The best merger mentality: Conservative and calculating

By | September 25, 2006

An agency owner who believes that a merger or acquisition is all about the money may leave a lot more on the table than a premium price. They may be putting the future of their agency in jeopardy.

M&A is actually more about challenges such as integration planning and merging diverse corporate cultures than about purchase price. Many times, failure to look after these essential elements will, in the end, destroy shareholder value rather than increase it.

Too many acquisitions are undertaken because of an overly optimistic expectation of business synergies. That is the path to ruination of a good company. However, a more positive outcome can be expected if the selling agency is realistic about setting an appropriate purchase price and the buyer’s team establishes conservative criteria for its acquisition targets. Then, each side must stick to its convictions.

The primary question that should be asked of an acquisition is “Will it generate long-term value for shareholders?” Although acquisitions can quickly produce revenue, they can also destroy shareholder value just as quickly. This has been well-documented by industry research, such as the recent Boston Consulting Group study that showed that shareholder value was destroyed in 61 percent of all acquisitions between 1995 and 2001. So, whether your agency’s shareholders are three siblings or a passel of portfolio managers, the agency principal must keep their best interests foremost in mind. That is truly job number one.

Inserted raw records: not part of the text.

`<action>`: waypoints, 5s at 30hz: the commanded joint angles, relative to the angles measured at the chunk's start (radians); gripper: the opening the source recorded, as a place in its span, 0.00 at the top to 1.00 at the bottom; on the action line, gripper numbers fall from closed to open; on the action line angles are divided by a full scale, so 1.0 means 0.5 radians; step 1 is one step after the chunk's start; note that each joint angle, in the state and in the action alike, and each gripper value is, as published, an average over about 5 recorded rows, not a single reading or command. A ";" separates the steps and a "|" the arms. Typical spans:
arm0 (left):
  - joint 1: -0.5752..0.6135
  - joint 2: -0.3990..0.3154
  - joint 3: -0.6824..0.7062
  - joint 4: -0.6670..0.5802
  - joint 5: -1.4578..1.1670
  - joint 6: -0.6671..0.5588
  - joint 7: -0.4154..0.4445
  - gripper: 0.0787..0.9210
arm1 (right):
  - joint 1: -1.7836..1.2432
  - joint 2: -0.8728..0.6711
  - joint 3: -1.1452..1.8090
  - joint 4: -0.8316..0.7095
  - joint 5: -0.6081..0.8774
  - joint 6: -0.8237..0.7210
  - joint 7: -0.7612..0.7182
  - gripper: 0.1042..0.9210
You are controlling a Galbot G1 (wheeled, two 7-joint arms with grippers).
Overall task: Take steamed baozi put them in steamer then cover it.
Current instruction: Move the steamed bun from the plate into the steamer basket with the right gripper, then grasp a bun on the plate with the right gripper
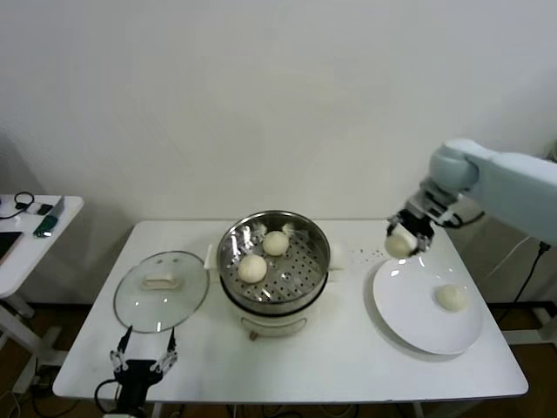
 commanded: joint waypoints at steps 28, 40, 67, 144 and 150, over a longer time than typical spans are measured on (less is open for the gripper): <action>-0.057 0.131 0.011 -0.004 -0.032 0.033 -0.004 0.12 | -0.235 1.168 -0.009 -0.047 -0.106 0.395 -0.058 0.27; -0.090 0.171 -0.016 0.035 -0.096 0.039 0.010 0.12 | -0.342 1.177 -0.042 -0.086 -0.131 0.410 -0.055 0.27; -0.092 0.155 -0.045 0.029 -0.123 0.049 0.002 0.12 | -0.339 1.107 0.057 -0.092 -0.164 0.419 -0.073 0.12; -0.070 0.041 -0.042 -0.020 -0.058 0.058 -0.011 0.12 | -1.610 -0.255 1.441 -0.983 -0.576 -0.340 0.062 0.12; -0.077 0.042 -0.039 -0.017 -0.060 0.065 -0.014 0.12 | -1.617 -0.207 1.450 -1.022 -0.618 -0.335 0.050 0.12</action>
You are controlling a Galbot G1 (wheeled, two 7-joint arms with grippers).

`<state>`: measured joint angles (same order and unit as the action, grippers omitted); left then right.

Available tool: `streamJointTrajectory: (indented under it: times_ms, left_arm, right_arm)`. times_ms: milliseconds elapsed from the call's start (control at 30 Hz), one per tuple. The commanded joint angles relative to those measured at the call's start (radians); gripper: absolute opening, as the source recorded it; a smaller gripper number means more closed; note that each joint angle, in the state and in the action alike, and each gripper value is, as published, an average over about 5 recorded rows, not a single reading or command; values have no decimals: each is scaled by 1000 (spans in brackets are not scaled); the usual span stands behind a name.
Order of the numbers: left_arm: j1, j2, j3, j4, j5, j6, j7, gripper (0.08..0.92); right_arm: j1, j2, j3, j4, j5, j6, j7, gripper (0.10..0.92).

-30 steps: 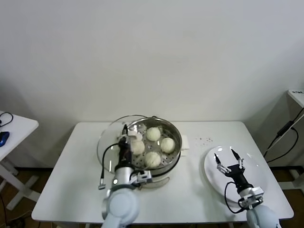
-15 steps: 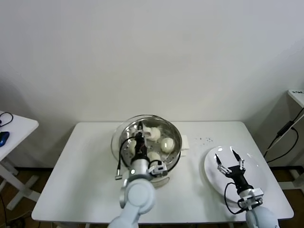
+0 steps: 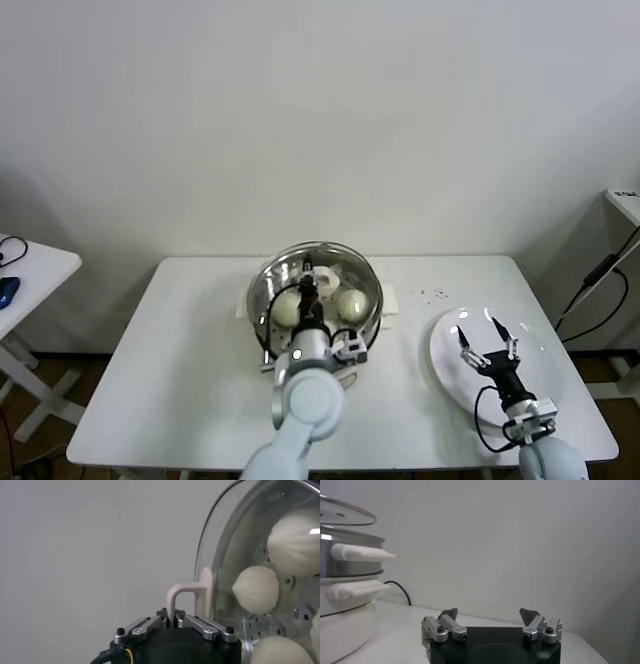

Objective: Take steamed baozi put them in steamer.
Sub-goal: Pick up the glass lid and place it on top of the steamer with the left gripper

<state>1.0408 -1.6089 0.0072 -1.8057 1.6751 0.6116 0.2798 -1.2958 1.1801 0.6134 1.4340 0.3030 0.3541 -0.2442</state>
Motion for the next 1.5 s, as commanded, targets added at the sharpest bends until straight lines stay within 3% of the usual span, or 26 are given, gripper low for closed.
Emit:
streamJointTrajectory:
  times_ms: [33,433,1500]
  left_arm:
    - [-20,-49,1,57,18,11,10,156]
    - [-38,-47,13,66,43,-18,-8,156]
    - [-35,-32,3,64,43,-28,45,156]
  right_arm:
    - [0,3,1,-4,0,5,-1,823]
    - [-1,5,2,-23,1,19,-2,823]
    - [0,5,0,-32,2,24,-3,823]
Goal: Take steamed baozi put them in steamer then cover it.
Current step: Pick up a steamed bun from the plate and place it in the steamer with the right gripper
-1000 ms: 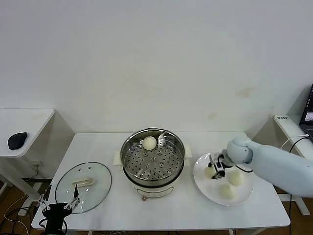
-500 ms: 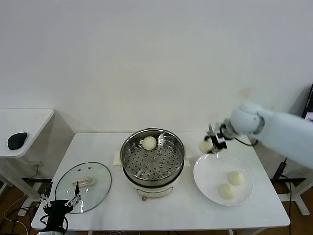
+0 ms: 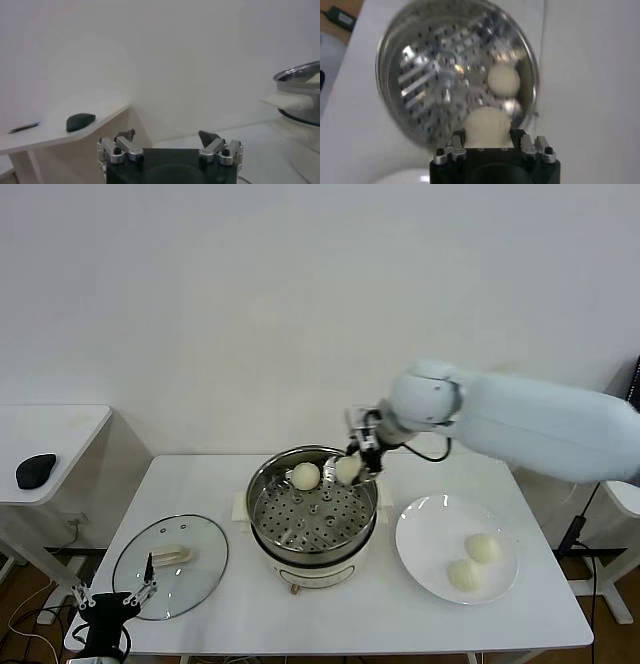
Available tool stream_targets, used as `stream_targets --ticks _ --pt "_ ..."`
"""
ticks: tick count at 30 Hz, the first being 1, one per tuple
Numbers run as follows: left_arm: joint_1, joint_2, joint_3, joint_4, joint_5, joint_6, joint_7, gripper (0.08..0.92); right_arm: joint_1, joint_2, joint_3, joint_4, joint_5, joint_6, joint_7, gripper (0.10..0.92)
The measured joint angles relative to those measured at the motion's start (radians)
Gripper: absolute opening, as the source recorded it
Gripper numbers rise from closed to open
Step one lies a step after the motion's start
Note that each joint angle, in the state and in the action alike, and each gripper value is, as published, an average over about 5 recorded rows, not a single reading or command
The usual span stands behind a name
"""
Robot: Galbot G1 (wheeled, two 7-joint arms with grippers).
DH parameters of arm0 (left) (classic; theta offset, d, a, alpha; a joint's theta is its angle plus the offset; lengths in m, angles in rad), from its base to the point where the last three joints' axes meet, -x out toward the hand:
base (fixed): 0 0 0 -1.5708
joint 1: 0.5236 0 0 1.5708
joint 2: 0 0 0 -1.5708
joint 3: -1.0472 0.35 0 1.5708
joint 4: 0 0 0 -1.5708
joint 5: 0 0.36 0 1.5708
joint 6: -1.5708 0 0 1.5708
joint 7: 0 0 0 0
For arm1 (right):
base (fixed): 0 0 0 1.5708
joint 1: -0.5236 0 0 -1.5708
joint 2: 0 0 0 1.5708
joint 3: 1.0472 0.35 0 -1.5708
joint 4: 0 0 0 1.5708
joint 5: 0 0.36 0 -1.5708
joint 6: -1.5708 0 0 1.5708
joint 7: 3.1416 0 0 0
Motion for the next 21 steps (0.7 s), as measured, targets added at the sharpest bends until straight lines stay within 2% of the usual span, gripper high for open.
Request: stream_targets --ticks 10,21 --pt "-0.002 -0.011 -0.010 -0.003 0.001 -0.005 0.001 0.823 -0.080 0.184 -0.002 -0.110 0.057 -0.053 0.081 0.573" --pt "0.002 -0.013 -0.017 0.002 0.001 -0.016 0.001 0.823 -0.141 0.313 -0.006 -0.233 0.072 -0.074 0.119 0.577"
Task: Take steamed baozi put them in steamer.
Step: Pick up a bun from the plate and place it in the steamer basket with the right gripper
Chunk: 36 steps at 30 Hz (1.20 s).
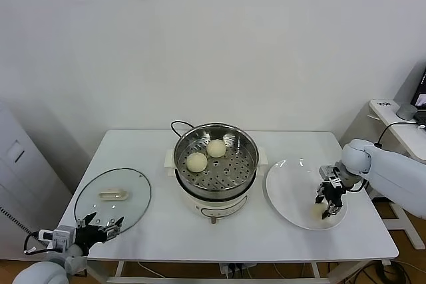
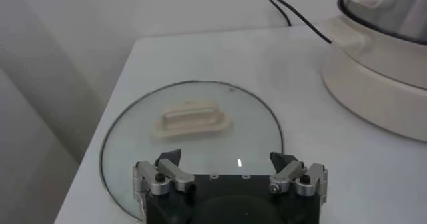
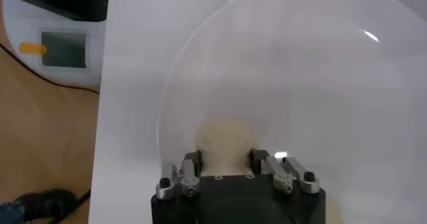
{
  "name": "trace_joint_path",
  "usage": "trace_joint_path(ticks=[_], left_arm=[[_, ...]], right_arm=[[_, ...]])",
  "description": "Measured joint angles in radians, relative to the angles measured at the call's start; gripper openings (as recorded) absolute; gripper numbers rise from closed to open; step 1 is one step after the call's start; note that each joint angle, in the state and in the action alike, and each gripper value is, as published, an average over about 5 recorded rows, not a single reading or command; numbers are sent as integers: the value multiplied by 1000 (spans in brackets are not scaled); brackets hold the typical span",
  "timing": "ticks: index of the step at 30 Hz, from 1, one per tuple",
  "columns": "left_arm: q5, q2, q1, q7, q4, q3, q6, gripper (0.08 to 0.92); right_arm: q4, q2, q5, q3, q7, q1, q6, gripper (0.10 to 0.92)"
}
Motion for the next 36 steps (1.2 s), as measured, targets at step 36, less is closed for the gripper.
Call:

Insurance distributors have experienced much acquisition activity in recent years, and signs show that it will continue. Why is the industry so hungry for acquisitions? Market conditions are primarily responsible. Rate softening and stabilization have hamstrung organic revenue growth. Plus, increasing competition from other firms who have grown strategically through acquisitions and joint ventures can make the outlook gloomy.

The best decision is to pursue a careful, measured growth plan. But that is easier said than done. Again, the secret lies in the buyer setting strict criteria for acquisition candidates, then sticking to it.

What is the right price?
Arriving at the right price for an agency or brokerage is a bit challenging. In the first place, agency owners often let their emotions get involved when imagining the value of their life’s work. Decoupling emotions from reality is truly a difficult task. Secondly, some people get involved in the art of deal making, and feel they must win at all costs. Again, this is an inappropriate response to arriving at the right price. Finally, the selling agency’s value will be different for each potential buyer, dependent upon the buyer’s needs and potential synergies.

Components of value
Breaking down a potential purchase to its component elements is a good way to understand its value. There is intrinsic value — the net present value of an agency’s cash-flow — and there is synergistic value — the potential value from combining the selling firm with the buying firm. Each must be realistically, even conservatively, calculated.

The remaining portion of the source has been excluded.